Monday, 24 October 2016
MILLER'S VALLEY by Anna Quindlen reviewed by Adèle Geras
Anna Quindlen is an American writer who ought to be much better known in this country. Her last novel, STILL LIFE WITH BREADCRUMBS, is very good indeed and I will be posting a review I wrote of it from my own website very soon.
This book is the last novel I read and it impressed me hugely, moved me and made me realise how very restful it is to read a book that is a) beautifully written b) quite devoid of stylistic tricks or special effects c) quite small and limited in its scale while encompassing so many emotions and d) so much in tune with the normal run of the daily life of ordinary people.
We exist in families. We have houses. Those houses are in communities, large and small. We live in the city or the country or a small town, but wherever we come from, what we remember of the place where we were children is in our DNA. For me, for example. Jerusalem is imprinted in my mind like nowhere else, even though I stopped living there when I was five.

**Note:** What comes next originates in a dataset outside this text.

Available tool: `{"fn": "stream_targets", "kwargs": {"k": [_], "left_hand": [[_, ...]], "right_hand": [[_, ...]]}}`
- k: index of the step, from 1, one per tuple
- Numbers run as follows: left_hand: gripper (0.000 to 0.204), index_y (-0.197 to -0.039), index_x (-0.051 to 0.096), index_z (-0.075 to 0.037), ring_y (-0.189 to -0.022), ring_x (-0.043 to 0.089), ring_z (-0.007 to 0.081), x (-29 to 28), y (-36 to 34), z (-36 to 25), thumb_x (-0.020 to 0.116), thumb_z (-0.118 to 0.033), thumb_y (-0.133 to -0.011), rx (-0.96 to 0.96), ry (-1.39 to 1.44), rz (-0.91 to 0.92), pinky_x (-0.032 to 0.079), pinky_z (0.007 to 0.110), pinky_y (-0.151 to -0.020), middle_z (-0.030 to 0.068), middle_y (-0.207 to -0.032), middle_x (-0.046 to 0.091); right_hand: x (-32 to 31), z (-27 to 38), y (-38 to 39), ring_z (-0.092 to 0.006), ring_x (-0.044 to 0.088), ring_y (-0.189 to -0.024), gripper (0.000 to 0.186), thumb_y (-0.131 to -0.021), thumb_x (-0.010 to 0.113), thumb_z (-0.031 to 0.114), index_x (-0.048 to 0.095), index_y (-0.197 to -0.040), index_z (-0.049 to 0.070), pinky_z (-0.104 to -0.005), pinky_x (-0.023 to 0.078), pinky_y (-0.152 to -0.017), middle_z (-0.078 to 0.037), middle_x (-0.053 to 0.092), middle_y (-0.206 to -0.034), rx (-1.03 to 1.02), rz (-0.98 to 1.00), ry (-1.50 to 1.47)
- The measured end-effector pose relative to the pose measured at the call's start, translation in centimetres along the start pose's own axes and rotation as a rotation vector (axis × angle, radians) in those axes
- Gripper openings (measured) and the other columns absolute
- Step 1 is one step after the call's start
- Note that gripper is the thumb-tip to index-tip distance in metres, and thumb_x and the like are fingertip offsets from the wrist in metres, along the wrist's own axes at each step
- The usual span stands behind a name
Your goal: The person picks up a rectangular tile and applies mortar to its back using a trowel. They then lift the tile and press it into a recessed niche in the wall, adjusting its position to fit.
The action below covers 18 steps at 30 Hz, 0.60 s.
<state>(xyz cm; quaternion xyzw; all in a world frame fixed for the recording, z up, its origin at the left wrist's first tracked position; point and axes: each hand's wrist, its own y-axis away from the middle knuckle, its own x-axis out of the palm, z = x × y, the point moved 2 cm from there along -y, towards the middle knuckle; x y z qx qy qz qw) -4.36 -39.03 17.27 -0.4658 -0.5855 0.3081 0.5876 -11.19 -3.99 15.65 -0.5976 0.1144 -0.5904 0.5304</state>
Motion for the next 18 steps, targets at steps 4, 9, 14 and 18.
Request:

The eponymous Miller's Valley is home to the Miller family which has been there for generations. Now, it's about to be flooded in a government plan to develop the area. The inhabitants will be compensated and moved to higher ground. Natural floods do occur in Miller's Valley and our narrator, Mimi, has lived through quite devastating ones.
She tells us about her life. Her parents, her brothers, (one who returned from Vietnam a changed person) her best friend, LaRhonda, her aunt Ruth, her mother's sister, who lives in a house on the Miller property and is severely agoraphobic. We meet her teacher. We learn to find our way round the streets of the town. We follow Mimi from childhood, through her teenage years and on to college and a career. Her love life, her disappointments, her triumphs: Quindlen brings them so vividly to life that you feel you are yourself, as a reader, inhabiting the town, sharing in its doings and privileged to be the confidante of such a careful, kind and sympathetic narrator. I defy anyone not to fall in love with Mimi. At the end of the book the valley is indeed under water and we knew this was going to happen from the first page, but Quindlen has put in a last-minute surprise that leaves the reader stunned and looking back at everything they've learned so far with entirely different eyes.
This is a beautiful novel and if it's not on the Bailey's Prize shortlist next year, I will be very disappointed. I haven't been able to stop thinking about it.